»»
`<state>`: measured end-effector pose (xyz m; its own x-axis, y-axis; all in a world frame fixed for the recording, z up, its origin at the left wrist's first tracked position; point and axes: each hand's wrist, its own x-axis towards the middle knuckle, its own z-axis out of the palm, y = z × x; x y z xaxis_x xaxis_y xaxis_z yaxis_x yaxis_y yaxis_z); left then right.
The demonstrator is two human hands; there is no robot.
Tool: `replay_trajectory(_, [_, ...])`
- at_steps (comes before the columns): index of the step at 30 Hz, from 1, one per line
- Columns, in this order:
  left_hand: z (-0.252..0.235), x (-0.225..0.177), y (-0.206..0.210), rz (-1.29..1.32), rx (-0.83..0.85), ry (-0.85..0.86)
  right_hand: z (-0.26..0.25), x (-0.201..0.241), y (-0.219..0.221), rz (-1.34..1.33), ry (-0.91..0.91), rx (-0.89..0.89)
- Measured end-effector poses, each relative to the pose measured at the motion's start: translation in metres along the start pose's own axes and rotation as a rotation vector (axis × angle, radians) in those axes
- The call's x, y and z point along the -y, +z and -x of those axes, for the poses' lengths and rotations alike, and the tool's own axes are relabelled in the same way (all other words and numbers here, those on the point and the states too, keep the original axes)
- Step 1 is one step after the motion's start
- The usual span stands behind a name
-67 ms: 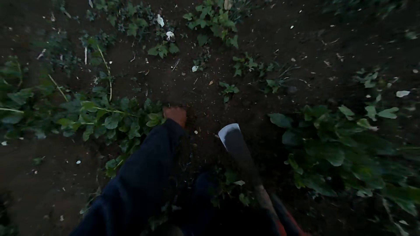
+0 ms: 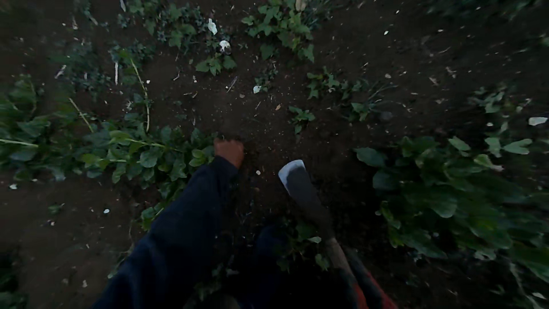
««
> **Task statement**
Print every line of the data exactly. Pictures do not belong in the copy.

> **Output for this exercise**
`<state>`: measured end-effector pose (xyz m; its own x-axis, y-axis; all in a world frame fixed for the recording, z up, its origin at the left wrist's first tracked position; point and axes: each hand's wrist, its own x-axis towards the middle knuckle, its own z-axis out of the palm, y = z × x; x y z xaxis_x xaxis_y xaxis_z yaxis_x yaxis_y yaxis_z); left then right.
The demonstrator is two human hands; there is no robot.
Tool: `replay_trajectory(_, [_, ...])`
- at_steps (comes before the columns): index of the step at 30 Hz, from 1, one per line
- Columns, in this order:
  left_hand: z (-0.252..0.235), x (-0.225..0.177), y (-0.206..0.210), rz (-1.29..1.32), rx (-0.83..0.85), ry (-0.85..0.86)
  right_hand: z (-0.26..0.25), x (-0.201..0.241), y (-0.219..0.221), rz (-1.34..1.33), ry (-0.91..0.91), rx (-0.89..0.89)
- Measured end-effector poses, each relative to the pose measured at the motion's start: translation in metres along the start pose's own axes and rotation as a rotation vector (axis × angle, radians) in those axes
- The call's x, y and z point along the -y, +z and -x of those axes, for the poses' lengths and rotations alike, and the tool's own axes are relabelled in the same way (all other words and numbers here, those on the point and the states too, keep the original axes)
- Step 1 is one step after the motion's start
- The usual span stands behind a name
-67 ms: 
+0 ms: 

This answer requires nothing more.